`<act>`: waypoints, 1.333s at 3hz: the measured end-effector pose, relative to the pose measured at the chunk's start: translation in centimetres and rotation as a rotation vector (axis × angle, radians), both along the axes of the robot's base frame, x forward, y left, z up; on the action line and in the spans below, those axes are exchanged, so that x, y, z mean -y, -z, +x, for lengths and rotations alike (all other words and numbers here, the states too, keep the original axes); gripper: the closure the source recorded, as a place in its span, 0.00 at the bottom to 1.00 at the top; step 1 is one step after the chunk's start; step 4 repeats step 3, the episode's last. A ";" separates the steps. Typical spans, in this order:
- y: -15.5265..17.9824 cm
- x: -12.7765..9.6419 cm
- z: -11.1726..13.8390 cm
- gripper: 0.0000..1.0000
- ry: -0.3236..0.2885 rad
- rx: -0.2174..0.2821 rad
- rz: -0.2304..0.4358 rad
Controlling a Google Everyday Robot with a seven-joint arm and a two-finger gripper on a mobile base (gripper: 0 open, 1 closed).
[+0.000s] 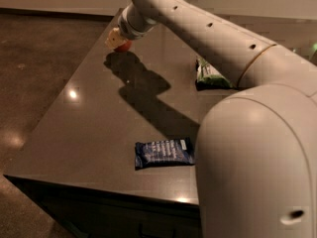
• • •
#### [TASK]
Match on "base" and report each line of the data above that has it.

#### [EXPECTED ANSWER]
`<act>`: waypoints, 1.333s at 3hz: the measured end-effector pose, relative to the pose measured at the chunk's start: translation in centimetres and rotation as a rotation vector (axis × angle, radians), both along the axes of the robot's base frame, x forward, y left, z up; on the action line and in the spans below, those axes are exchanged, so that x, y, z mean -y, -z, +x, for lengths and rotations alike (all other words and numbers here, the states too, keep the original axes); gripper: the closure the source recorded, as a place in its span, 0.00 at the bottom to 1.00 at the top; step 1 is one step after the chunk's start; step 4 repeats step 3, the episode's last. A ";" separates the steps. Typical spans, in this order:
Controlling a Google Everyday Robot with a seven-joint arm and a two-finger gripper on a mobile base (gripper: 0 open, 1 closed).

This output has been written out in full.